Scientific classification
- Kingdom: Plantae
- Clade: Embryophytes
- Clade: Tracheophytes
- Clade: Angiosperms
- Clade: Eudicots
- Clade: Rosids
- Order: Malvales
- Family: Dipterocarpaceae
- Genus: Dipterocarpus
- Species: D. intricatus
- Binomial name: Dipterocarpus intricatus Dyer, J. Bot. 12: 105, t. 145, fig. 21 (1874)

= Dipterocarpus intricatus =

- Genus: Dipterocarpus
- Species: intricatus
- Authority: Dyer, J. Bot. 12: 105, t. 145, fig. 21 (1874)
- Conservation status: EN

Species of tree

Dipterocarpus intricatus (Khmer: tra:ch (ត្រាច), tra:ch sa (ត្រាចស), tra:ch snaèng (ត្រាចស្នែង), tra:ch sra: (ត្រាចស្រា), Thai: ยางกราด (yang-krat)) is a species of tree in the family Dipterocarpaceae found in Thailand, Cambodia, Laos and Vietnam.

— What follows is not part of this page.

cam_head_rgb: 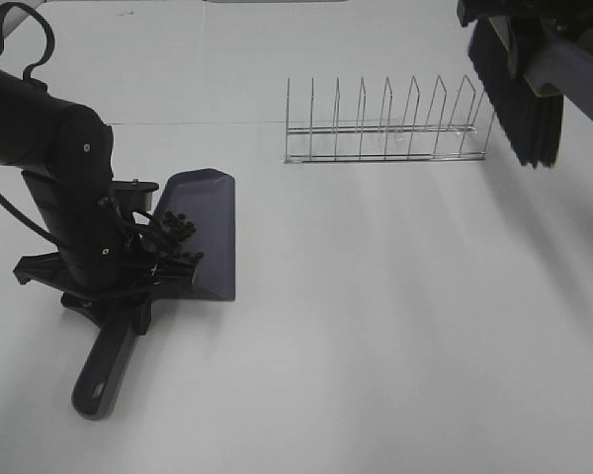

The tree, itself deciduous, is found in dense deciduous forests and clear forests. It is often met in pure stands in deciduous, periodically flooded lowland forests, but can also be found in dense forest at up to 1300m altitude. In Thailand it sometimes occurs growing gregariously with D. obtusifolious, D. tuberculatus, Shorea robusta and S. siamensis, sometimes in pure stands forming the climatic dry deciduous dipterocarp forest. This forest type covered a large area of eastern, north-eastern and northern Thailand, from peneplain at 150-300m elevations to slope and ridges up to 1300m above sea level. It does also occur in Lowland dipterocarp forest (0-350m) in Thailand. In Vietnam, it is described as common in dry forests. The tree prefers poor, sandy and lateritic soils derived from granitic and sandstone formations. Seedlings develop hardy rootstock and thick rough bark on the stout stem, affording fire-protection in the ground-fire prone early hot dry season. Coppicing occurs freely up to a moderate size. In Thailand leaves are shed from November, defoliation is complete by February, with leaf starting at this time, or sometimes a little before. Flowering occurs from February to April, fruiting from April to May, though in certain areas or some years with a late rainy season these periods start up to 3 months earlier. The species grows from 15 to 30m tall.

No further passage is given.